Every branch that does bear fruit he prunes so that it will be even more fruitful.
John 15.2b
Pruning sounds painful, but we know that when our lives are ‘pruned’, the Lord is removing those parts that are unfruitful. Pruning is for our benefit and for God’s glory, as Jesus makes clear in his summary verse.
This is to my Father’s glory, that you bear much fruit, showing yourselves to be my disciples.
John 15.8
TWO LESSONS
As I thought about the gardening metaphor and the number of gardens mentioned in the Scriptures, I learned two valuable lessons that I pass on now:
SAMUEL RUTHERFORD
Samuel Rutherford (1600-1661) was a great Scottish Puritan, who once wrote about God as a gardener and himself as a plant.
The great Master-gardener, the Father of our Lord Jesus Christ, in a wonderful providence, with his own hand . . . planted me here, where, by his grace, in this part of his Vineyard, I grow. . . . And here I will abide, till the great Master of the Vineyard think fit to transplant me.
Letters of Samuel Rutherford, p.93
When Rutherford was confined in Aberdeen and forbidden from all public ministry, he wrote of living in ‘Christ’s palace at Aberdeen.’ He knew that the same Christ ‘who sent me to the West and South (near Anwoth in Galloway and then Oxford), sendeth me also to the North’ (Letters of Samuel Rutherford, p.119). Where we are now is because our Father the Gardener has planted us here, and Christ the King dwells there too.

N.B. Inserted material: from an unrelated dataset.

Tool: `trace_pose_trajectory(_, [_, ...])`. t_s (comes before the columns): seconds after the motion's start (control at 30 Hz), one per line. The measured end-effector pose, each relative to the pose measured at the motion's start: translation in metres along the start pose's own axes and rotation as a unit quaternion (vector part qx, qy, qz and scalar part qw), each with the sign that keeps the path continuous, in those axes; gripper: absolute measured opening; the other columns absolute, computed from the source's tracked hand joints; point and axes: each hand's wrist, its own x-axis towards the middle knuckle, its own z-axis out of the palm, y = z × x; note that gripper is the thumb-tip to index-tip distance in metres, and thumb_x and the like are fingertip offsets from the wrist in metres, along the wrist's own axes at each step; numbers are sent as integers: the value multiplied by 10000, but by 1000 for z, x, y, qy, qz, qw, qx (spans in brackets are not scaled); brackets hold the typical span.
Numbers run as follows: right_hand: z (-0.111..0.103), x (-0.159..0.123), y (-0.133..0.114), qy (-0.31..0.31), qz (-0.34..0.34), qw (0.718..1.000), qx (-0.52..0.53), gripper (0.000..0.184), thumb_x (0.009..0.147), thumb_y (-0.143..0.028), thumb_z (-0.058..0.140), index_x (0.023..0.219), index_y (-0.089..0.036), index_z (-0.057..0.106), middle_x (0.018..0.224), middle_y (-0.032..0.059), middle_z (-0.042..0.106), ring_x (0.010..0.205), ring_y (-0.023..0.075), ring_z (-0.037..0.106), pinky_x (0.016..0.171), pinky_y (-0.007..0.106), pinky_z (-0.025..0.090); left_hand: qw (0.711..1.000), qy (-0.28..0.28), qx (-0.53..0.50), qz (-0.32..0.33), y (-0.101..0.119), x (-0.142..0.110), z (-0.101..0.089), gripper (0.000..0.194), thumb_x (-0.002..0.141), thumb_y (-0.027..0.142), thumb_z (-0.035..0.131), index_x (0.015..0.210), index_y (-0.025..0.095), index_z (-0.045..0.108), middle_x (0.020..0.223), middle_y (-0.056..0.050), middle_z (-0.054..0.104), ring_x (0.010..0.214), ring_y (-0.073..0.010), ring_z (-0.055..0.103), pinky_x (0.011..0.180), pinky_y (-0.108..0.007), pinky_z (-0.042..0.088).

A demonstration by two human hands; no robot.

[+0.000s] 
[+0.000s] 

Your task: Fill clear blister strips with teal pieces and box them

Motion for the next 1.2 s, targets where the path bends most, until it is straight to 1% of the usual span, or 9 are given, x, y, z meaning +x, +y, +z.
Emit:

As you consider your own situation—perhaps there are weeds or a struggle to produce good
fruit—be assured of this. The Lord has also planted you where you minister. You are not a solitary
weed, cast aside, but a plant lovingly ‘dug in’ by your Father, the Gardener.
So abide in him.
GARDENING PRECEDES HARVESTING
Gardening is hard work. Digging, feeding the soil, planting, watering, weeding, pruning, and tending—all hard work. But it’s necessary before there can be a harvest. For the goal of gardening is to harvest. The goal is to produce good fruit. Without gardening, there is no harvest. This is how our Father has ordained our life here on this earth, in his garden.
And when the time is right, and the fruit is ripe, the fruit falls from the tree. Harvesting is the easy part when the fruit is ready. But it takes a lot of sweat to reach that point. And so we garden, and the Lord in whom we abide produces good fruit in us and through us.
So be encouraged.
After gardening, a time of harvesting will arrive. Indeed, the Lord says it has already arrived! Hear his words in John’s gospel.
Don’t you have a saying, “It’s still four months until harvest”? I tell you, open your eyes and look at the fields! They are ripe for harvest.
John 4.35
* Matthew and Mark mention the name of the garden: Gethsemane.